The highs and lows in Apple’s iOS 9


Tech Talk

apple ios features

Apple releases the latest version of its iOS mobile operating system on Wednesday.

Here are nine new Apple iOS 9 features

Leave the charger at home(but don’t go far)

It’s a big, bold claim: Apple says iOS 9 will give devices (even older ones) up to one hour more battery life. Apple has made system apps more energy efficient and implemented smaller tweaks, like not lighting up the screen for notifications when a phone is face down.

Additionally, a new Low Power option makes it possible to get another three hours of life. When your battery drops down to 20% and 10%, you’re given the option to switch to Low Power mode. It pauses background processes, lowers the screen brightness, doesn’t check for mail as often and goes to sleep faster. I quickly forget about the mode once I’m in it, except when nobody emails me and I wonder why.

Hit the back button

This is by far the new feature I use most. Apple has added a back button to the top left hand corner of apps. For instance, if you open a link in Safari from Facebook, then hop to your calendar from an event notification, now you can follow the breadcrumbs back to the first app you opened.

Get to work

Slide Over lets you preview another app on the side of your screen. If you’re reading a movie review in the new News app, now you can look up movie times in Safari simultaneously.

For full multitasking, Split View puts two apps side-by-side, which you can copy and paste between. It’s a step closer to capturing the work capabilities of a PC, but it’s not quite enough to win me over yet. As I write this, I have at least four different windows of notes, web pages and screenshots crammed into my 11-inch laptop screen.

Keep one eye on video

My favorite iPad addition is the screen-in-screen feature. If you’re in a FaceTime call or watching a video on an Apple video app, tap the home button and the video will shrink into a smaller floating window. No matter what other apps you use, the video will continue playing.

See if Apple gets you

The operating system is taking the time to get to know you — your habits, likes and locations — to predict what information you need before you ask.
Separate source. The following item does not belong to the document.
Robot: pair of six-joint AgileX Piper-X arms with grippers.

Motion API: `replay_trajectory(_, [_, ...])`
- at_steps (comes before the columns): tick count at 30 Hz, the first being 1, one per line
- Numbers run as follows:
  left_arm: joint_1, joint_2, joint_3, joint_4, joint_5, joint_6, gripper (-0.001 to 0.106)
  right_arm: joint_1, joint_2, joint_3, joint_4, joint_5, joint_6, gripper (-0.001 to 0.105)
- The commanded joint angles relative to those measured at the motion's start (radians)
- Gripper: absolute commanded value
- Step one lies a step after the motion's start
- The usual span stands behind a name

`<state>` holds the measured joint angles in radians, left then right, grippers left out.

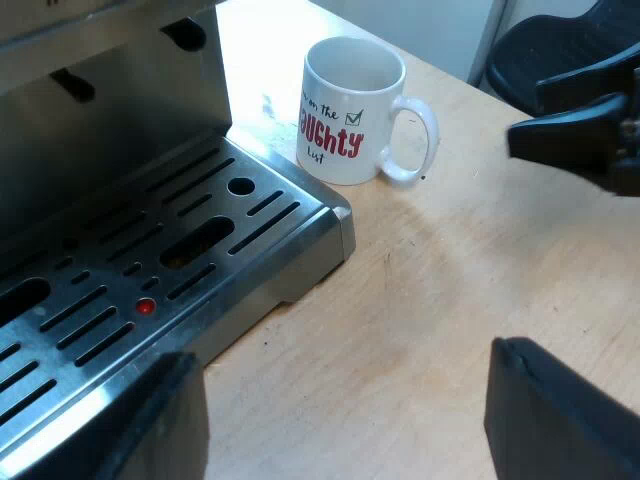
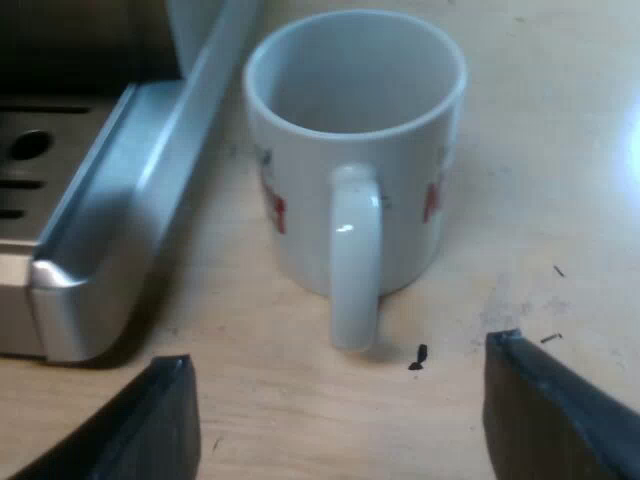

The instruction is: Place mug into machine

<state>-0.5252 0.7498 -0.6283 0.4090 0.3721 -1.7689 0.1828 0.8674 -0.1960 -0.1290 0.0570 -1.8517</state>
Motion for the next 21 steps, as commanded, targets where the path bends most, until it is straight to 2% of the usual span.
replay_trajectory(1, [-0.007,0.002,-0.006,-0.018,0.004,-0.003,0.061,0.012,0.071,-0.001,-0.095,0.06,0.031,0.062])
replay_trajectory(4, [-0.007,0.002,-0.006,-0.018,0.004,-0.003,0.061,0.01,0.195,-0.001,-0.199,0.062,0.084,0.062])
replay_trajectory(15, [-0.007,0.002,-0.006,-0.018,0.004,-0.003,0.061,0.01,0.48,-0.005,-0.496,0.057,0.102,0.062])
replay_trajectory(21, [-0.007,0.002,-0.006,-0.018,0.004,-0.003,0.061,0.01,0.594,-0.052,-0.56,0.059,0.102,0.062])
The “proactive” assistance features show up in a variety of apps, including Mail, where it suggests recipients. It’s most visible in Siri and the new cluttered Search screen.

Make Siri do new tricks

Siri now understands context. If you’re looking at Halloween costumes in Safari, you can say, “Siri, remind me to buy this tonight,” and it will remember the web page. It only works in Apple apps like Mail, Safari and Messages.

Give Notes another chance

Apple’s Notes has always been a utilitarian, bland built-in app. In iOS 9, it’s trying to catch up to third party options like Evernote and OneNote. There are more formatting options and drawing and photo tools. If you’re in another app, you can save links and images directly to a note. It’s like making a Pinterest board that just lives in the Notes app.

Test out Apple Maps (but don’t forget about the bus)

In iOS 9, it finally adds transit directions. Interestingly, I noticed that Google Maps and Apple Maps offer different routes and even departure times from my home to work — and that Apple ignores the bus closest to my house.

Proceed with caution, but less than usual

always recommend waiting until Apple releases its first update before installing a new iOS on your device. It gives the company time to iron out any early bugs.